== Instructions for the task ==
The entries follow. Print each one exactly.

== Provided records ==
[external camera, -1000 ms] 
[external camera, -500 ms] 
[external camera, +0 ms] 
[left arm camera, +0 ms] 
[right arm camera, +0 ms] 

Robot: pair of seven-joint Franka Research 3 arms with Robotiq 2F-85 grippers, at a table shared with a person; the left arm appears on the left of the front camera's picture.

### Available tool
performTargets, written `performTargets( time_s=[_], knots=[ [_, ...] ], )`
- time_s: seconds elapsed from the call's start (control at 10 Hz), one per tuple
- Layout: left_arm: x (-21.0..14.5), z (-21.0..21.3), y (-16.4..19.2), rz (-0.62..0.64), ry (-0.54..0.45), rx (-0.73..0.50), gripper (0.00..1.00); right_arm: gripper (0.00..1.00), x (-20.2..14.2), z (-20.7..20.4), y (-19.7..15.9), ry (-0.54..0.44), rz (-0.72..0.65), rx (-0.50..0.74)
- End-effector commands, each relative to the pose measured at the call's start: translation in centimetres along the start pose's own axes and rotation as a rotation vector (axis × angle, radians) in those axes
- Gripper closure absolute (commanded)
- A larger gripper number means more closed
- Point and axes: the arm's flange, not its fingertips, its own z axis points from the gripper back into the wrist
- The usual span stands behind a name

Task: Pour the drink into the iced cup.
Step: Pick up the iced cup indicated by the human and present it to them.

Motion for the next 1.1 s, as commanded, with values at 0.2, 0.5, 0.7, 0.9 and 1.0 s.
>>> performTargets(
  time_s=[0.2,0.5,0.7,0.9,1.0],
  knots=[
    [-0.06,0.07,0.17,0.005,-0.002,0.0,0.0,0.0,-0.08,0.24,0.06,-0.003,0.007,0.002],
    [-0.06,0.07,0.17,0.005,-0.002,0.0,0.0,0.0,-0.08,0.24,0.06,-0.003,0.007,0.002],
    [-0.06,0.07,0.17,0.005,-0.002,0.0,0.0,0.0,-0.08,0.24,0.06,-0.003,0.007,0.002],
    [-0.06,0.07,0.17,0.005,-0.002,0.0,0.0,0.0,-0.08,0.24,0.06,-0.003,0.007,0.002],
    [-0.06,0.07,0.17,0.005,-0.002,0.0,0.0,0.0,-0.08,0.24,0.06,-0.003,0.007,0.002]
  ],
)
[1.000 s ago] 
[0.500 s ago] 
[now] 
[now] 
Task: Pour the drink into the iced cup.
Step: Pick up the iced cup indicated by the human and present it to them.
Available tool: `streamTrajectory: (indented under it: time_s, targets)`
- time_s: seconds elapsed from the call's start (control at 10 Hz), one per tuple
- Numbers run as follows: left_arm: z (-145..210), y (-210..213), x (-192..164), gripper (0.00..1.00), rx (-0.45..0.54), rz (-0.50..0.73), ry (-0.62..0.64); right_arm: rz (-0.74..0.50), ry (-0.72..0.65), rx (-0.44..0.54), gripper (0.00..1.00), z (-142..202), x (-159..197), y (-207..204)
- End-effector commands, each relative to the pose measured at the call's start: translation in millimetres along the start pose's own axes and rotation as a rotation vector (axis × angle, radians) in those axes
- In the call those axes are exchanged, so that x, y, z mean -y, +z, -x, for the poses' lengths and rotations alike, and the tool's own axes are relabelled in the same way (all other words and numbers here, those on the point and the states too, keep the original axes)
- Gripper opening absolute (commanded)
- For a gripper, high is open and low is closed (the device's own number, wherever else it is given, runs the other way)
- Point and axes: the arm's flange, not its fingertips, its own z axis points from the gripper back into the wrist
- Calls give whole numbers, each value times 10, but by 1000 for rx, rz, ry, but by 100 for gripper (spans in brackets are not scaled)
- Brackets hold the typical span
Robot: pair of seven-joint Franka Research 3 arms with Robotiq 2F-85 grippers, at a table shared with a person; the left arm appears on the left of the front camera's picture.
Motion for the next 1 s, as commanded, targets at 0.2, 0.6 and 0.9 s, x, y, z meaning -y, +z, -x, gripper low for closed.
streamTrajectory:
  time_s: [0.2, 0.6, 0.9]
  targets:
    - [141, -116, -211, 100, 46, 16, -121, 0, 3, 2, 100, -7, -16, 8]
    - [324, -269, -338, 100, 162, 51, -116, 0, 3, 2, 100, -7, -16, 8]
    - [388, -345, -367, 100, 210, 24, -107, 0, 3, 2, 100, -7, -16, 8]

== Exercise output ==
[external camera, -1000 ms] 
[external camera, -500 ms] 
[external camera, +0 ms] 
[left arm camera, +0 ms] 
[right arm camera, +0 ms] 

Robot: pair of seven-joint Franka Research 3 arms with Robotiq 2F-85 grippers, at a table shared with a person; the left arm appears on the left of the front camera's picture.

### Available tool
performTargets, written `performTargets( time_s=[_], knots=[ [_, ...] ], )`
- time_s: seconds elapsed from the call's start (control at 10 Hz), one per tuple
- Layout: left_arm: x (-21.0..14.5), z (-21.0..21.3), y (-16.4..19.2), rz (-0.62..0.64), ry (-0.54..0.45), rx (-0.73..0.50), gripper (0.00..1.00); right_arm: gripper (0.00..1.00), x (-20.2..14.2), z (-20.7..20.4), y (-19.7..15.9), ry (-0.54..0.44), rz (-0.72..0.65), rx (-0.50..0.74)
- End-effector commands, each relative to the pose measured at the call's start: translation in centimetres along the start pose's own axes and rotation as a rotation vector (axis × angle, radians) in those axes
- Gripper closure absolute (commanded)
- A larger gripper number means more closed
- Point and axes: the arm's flange, not its fingertips, its own z axis points from the gripper back into the wrist
- The usual span stands behind a name

Task: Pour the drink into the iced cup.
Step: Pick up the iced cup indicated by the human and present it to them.

Motion for the next 1.1 s, as commanded, with values at 0.2, 0.5, 0.7, 0.9 and 1.0 s.
>>> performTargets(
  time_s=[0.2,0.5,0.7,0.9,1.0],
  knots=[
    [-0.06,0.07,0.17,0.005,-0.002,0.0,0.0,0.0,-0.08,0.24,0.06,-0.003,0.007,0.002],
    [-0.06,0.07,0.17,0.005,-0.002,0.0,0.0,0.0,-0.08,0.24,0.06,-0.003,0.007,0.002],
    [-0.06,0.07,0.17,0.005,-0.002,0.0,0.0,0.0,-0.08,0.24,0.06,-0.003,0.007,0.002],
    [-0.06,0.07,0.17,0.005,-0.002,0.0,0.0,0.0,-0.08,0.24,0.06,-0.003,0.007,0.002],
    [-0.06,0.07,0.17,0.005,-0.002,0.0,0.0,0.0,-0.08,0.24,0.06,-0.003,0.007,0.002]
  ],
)
[1.000 s ago] 
[0.500 s ago] 
[now] 
[now] 
Task: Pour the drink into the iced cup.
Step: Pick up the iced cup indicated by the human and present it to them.
Available tool: `streamTrajectory: (indented under it: time_s, targets)`
- time_s: seconds elapsed from the call's start (control at 10 Hz), one per tuple
- Numbers run as follows: left_arm: z (-145..210), y (-210..213), x (-192..164), gripper (0.00..1.00), rx (-0.45..0.54), rz (-0.50..0.73), ry (-0.62..0.64); right_arm: rz (-0.74..0.50), ry (-0.72..0.65), rx (-0.44..0.54), gripper (0.00..1.00), z (-142..202), x (-159..197), y (-207..204)
- End-effector commands, each relative to the pose measured at the call's start: translation in millimetres along the start pose's own axes and rotation as a rotation vector (axis × angle, radians) in those axes
- In the call those axes are exchanged, so that x, y, z mean -y, +z, -x, for the poses' lengths and rotations alike, and the tool's own axes are relabelled in the same way (all other words and numbers here, those on the point and the states too, keep the original axes)
- Gripper opening absolute (commanded)
- For a gripper, high is open and low is closed (the device's own number, wherever else it is given, runs the other way)
- Point and axes: the arm's flange, not its fingertips, its own z axis points from the gripper back into the wrist
- Calls give whole numbers, each value times 10, but by 1000 for rx, rz, ry, but by 100 for gripper (spans in brackets are not scaled)
- Brackets hold the typical span
Robot: pair of seven-joint Franka Research 3 arms with Robotiq 2F-85 grippers, at a table shared with a person; the left arm appears on the left of the front camera's picture.
Motion for the next 1 s, as commanded, targets at 0.2, 0.6 and 0.9 s, x, y, z meaning -y, +z, -x, gripper low for closed.
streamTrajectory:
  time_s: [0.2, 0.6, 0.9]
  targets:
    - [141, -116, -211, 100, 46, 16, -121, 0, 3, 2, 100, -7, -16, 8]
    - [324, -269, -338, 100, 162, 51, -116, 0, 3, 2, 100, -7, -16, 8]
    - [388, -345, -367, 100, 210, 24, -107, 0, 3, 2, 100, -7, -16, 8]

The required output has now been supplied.